TASK TO CARRY OUT>
Set each entry down verbatim, omitting images.

Stored dataset items:
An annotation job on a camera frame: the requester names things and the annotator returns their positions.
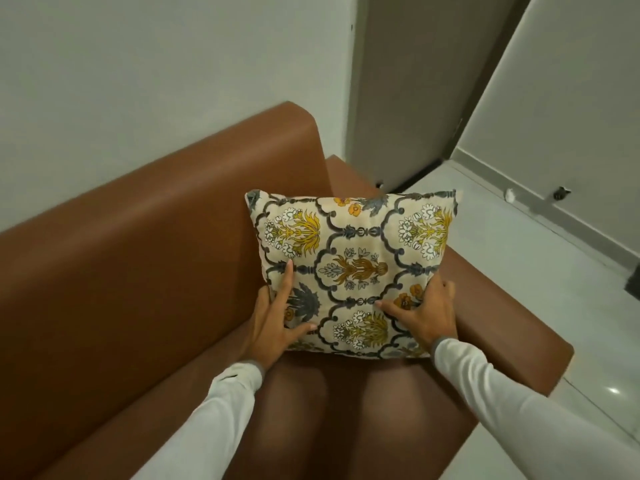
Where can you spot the person's left thumb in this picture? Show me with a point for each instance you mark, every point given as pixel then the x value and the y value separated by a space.
pixel 302 330

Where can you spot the person's left forearm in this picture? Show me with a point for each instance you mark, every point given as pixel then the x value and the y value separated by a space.
pixel 210 419

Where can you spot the person's right hand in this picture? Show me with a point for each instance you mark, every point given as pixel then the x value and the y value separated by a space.
pixel 431 319

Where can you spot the floral patterned cushion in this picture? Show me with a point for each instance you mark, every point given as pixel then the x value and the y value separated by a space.
pixel 352 264

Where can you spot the person's left hand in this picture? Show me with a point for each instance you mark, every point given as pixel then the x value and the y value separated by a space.
pixel 266 333

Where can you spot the white wall door stopper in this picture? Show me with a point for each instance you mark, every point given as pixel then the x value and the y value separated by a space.
pixel 510 194

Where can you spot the person's right thumb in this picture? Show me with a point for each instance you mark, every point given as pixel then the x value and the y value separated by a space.
pixel 395 309

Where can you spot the black floor door stopper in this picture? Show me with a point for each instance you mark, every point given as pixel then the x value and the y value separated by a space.
pixel 562 193

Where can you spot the brown leather sofa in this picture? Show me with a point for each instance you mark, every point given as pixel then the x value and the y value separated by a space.
pixel 200 319

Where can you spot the person's right forearm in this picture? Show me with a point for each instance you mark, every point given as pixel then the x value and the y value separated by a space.
pixel 530 409

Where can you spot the grey door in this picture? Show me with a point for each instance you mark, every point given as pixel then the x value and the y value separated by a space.
pixel 415 84

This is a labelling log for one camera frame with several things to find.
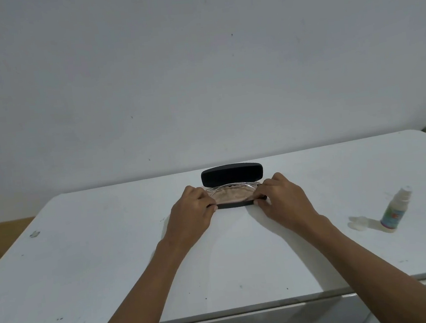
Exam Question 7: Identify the small white spray bottle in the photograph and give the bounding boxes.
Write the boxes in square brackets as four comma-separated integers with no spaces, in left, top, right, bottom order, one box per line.
[376,185,417,234]

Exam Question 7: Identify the beige cleaning cloth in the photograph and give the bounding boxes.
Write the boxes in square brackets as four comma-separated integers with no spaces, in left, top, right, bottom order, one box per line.
[208,185,256,205]

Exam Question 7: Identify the person's right forearm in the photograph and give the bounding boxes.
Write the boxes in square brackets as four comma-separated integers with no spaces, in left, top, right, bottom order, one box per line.
[305,203,426,323]

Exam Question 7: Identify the clear bottle cap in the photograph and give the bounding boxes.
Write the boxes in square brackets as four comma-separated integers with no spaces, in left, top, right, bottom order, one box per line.
[347,214,370,233]

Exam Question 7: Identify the clear frame eyeglasses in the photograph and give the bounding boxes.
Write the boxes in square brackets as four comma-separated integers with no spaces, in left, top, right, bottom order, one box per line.
[206,180,263,198]

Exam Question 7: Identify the person's left forearm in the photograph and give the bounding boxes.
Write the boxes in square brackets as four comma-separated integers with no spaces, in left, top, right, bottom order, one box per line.
[70,235,200,323]

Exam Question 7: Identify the person's left hand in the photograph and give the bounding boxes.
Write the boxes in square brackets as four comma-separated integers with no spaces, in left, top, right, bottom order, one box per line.
[160,183,222,249]

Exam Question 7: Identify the person's right hand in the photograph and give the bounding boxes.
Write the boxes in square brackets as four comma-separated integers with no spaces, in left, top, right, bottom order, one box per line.
[250,167,333,240]

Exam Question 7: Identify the black eyeglasses case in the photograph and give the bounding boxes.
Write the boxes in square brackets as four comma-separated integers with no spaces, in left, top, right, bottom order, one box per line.
[200,160,267,211]

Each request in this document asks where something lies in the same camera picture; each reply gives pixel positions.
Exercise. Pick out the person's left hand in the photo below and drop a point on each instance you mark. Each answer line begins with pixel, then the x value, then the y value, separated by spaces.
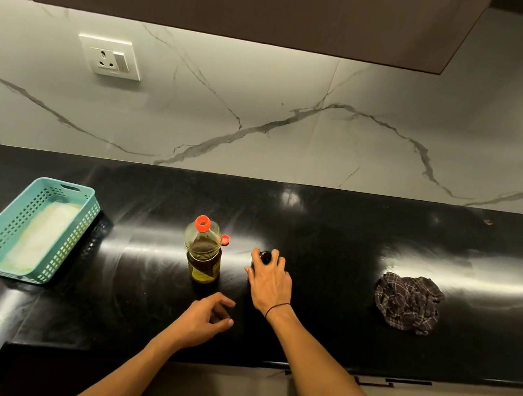
pixel 194 325

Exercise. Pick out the person's right hand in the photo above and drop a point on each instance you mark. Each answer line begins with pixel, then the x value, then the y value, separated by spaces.
pixel 270 285

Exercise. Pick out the person's right middle finger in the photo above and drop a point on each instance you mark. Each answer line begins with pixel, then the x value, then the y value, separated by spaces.
pixel 274 258

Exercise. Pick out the person's left thumb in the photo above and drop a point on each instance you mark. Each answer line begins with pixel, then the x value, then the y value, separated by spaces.
pixel 221 326

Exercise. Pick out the person's right thumb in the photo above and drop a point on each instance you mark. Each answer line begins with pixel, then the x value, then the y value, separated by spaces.
pixel 249 275

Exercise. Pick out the small dark bottle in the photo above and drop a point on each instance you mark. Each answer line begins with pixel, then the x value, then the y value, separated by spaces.
pixel 265 257

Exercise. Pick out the person's left forearm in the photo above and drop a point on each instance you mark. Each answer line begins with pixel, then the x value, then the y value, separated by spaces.
pixel 121 380

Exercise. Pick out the person's right forearm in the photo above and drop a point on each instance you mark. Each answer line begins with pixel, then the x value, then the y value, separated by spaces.
pixel 334 394

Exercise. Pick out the black wrist band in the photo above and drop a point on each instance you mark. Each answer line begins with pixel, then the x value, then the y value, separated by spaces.
pixel 278 307

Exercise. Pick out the oil bottle with red cap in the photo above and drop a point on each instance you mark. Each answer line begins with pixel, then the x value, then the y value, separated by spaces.
pixel 203 255

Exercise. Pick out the dark plaid cloth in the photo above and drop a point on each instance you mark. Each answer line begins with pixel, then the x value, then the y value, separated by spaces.
pixel 407 302

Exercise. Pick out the white cloth liner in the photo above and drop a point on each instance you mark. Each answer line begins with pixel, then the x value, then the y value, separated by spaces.
pixel 40 239

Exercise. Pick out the white wall socket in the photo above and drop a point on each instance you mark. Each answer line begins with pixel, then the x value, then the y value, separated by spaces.
pixel 110 58

SOLUTION FOR THIS PROBLEM>
An annotation job on a camera frame: the requester names things and the annotator returns their positions.
Where can you spot the person's left thumb in this picture? Show me with a point for each instance you mark, every point given as pixel then the x value and the y value separated by a space.
pixel 302 330

Where can you spot the person's left forearm in this picture? Show me with a point for each instance you mark, every point given as pixel then the x value and the y value separated by a space.
pixel 210 419

Where can you spot the person's right hand in this picture? Show me with a point for each instance you mark, every point given as pixel then the x value and the y value separated by a space.
pixel 431 319

Where can you spot the floral patterned cushion in this picture? Show me with a point for each instance you mark, every point given as pixel then the x value and the y value separated by a space.
pixel 352 264

Where can you spot the person's left hand in this picture? Show me with a point for each instance you mark, every point given as pixel then the x value and the y value separated by a space.
pixel 266 333

Where can you spot the white wall door stopper in this picture? Show me with a point for each instance you mark, every point given as pixel then the x value and the y value separated by a space.
pixel 510 194

Where can you spot the person's right thumb in this picture? Show me with a point for each instance you mark, every point given as pixel then the x value and the y value separated by a space.
pixel 395 309

Where can you spot the black floor door stopper in this picture? Show me with a point for each instance you mark, every point given as pixel then the x value and the y value separated by a space.
pixel 562 193

Where can you spot the brown leather sofa in this picture? Show me with a point for each instance you mark, every point given as pixel then the x value and the y value separated by a space.
pixel 200 319

Where can you spot the person's right forearm in this picture? Show me with a point for each instance you mark, every point given as pixel then the x value and the y value separated by a space.
pixel 530 409

Where can you spot the grey door in this picture? Show me with a point for each instance you mark, every point given as pixel then the x value and the y value separated by a space.
pixel 415 84

This is a labelling log for one camera frame with several things to find.
Exam Question 7: Identify the small white spray bottle in the photograph and give the bounding boxes.
Write the boxes in square brackets as four comma-separated integers with no spaces, in left, top, right, bottom order, one box per line.
[376,185,417,234]

Exam Question 7: Identify the beige cleaning cloth in the photograph and give the bounding boxes.
Write the boxes in square brackets as four comma-separated integers with no spaces, in left, top, right, bottom order, one box per line.
[208,185,256,205]

Exam Question 7: Identify the person's right forearm in the photograph and give the bounding boxes.
Write the boxes in square brackets as four comma-separated integers with no spaces, in left, top, right, bottom order, one box per line.
[305,203,426,323]

Exam Question 7: Identify the clear bottle cap in the photograph and give the bounding boxes.
Write the boxes in square brackets as four comma-separated integers with no spaces, in left, top, right, bottom order, one box per line.
[347,214,370,233]

Exam Question 7: Identify the clear frame eyeglasses in the photograph and give the bounding boxes.
Write the boxes in square brackets as four comma-separated integers with no spaces, in left, top, right, bottom order, one box per line.
[206,180,263,198]

Exam Question 7: Identify the person's left forearm in the photograph and give the bounding boxes.
Write the boxes in square brackets as four comma-separated integers with no spaces, in left, top, right, bottom order, one box per line.
[70,235,200,323]

Exam Question 7: Identify the person's left hand in the photograph and give the bounding boxes.
Write the boxes in square brackets as four comma-separated integers with no spaces, in left, top, right, bottom order, one box per line.
[160,183,222,249]

Exam Question 7: Identify the person's right hand in the photograph and give the bounding boxes.
Write the boxes in square brackets as four comma-separated integers with no spaces, in left, top, right, bottom order, one box per line.
[250,167,333,240]

Exam Question 7: Identify the black eyeglasses case in the photograph and give the bounding boxes.
Write the boxes in square brackets as four comma-separated integers with no spaces, in left, top, right, bottom order, one box per line.
[200,160,267,211]

Each request in this document asks where something lies in the same camera picture; each reply gives pixel positions.
Exercise. Pick out the person's left hand in the photo below and drop a point on each instance you mark. Each answer line begins with pixel, then the x value, then the y value, separated by spaces.
pixel 194 325

Exercise. Pick out the person's right hand in the photo above and drop a point on each instance you mark. Each answer line begins with pixel, then the x value, then the y value, separated by spaces.
pixel 270 285

Exercise. Pick out the person's right middle finger in the photo above and drop a point on each instance you mark. Each answer line begins with pixel, then the x value, then the y value, separated by spaces.
pixel 274 258

Exercise. Pick out the person's left thumb in the photo above and drop a point on each instance you mark. Each answer line begins with pixel, then the x value, then the y value, separated by spaces.
pixel 221 326

Exercise. Pick out the person's right thumb in the photo above and drop a point on each instance you mark. Each answer line begins with pixel, then the x value, then the y value, separated by spaces.
pixel 249 275

Exercise. Pick out the small dark bottle in the photo above and drop a point on each instance you mark. Each answer line begins with pixel, then the x value, then the y value, separated by spaces.
pixel 265 257

Exercise. Pick out the person's left forearm in the photo above and drop a point on each instance you mark. Each answer line begins with pixel, then the x value, then the y value, separated by spaces.
pixel 121 380

Exercise. Pick out the person's right forearm in the photo above and drop a point on each instance you mark. Each answer line begins with pixel, then the x value, then the y value, separated by spaces.
pixel 334 394

Exercise. Pick out the black wrist band in the photo above and drop a point on each instance you mark. Each answer line begins with pixel, then the x value, then the y value, separated by spaces.
pixel 278 307

Exercise. Pick out the oil bottle with red cap in the photo above and drop a point on each instance you mark. Each answer line begins with pixel, then the x value, then the y value, separated by spaces.
pixel 203 255

Exercise. Pick out the dark plaid cloth in the photo above and drop a point on each instance you mark. Each answer line begins with pixel, then the x value, then the y value, separated by spaces.
pixel 407 302

Exercise. Pick out the white cloth liner in the photo above and drop a point on each instance you mark. Each answer line begins with pixel, then the x value, then the y value, separated by spaces.
pixel 40 239

Exercise. Pick out the white wall socket in the photo above and drop a point on each instance you mark. Each answer line begins with pixel, then the x value, then the y value, separated by spaces.
pixel 110 58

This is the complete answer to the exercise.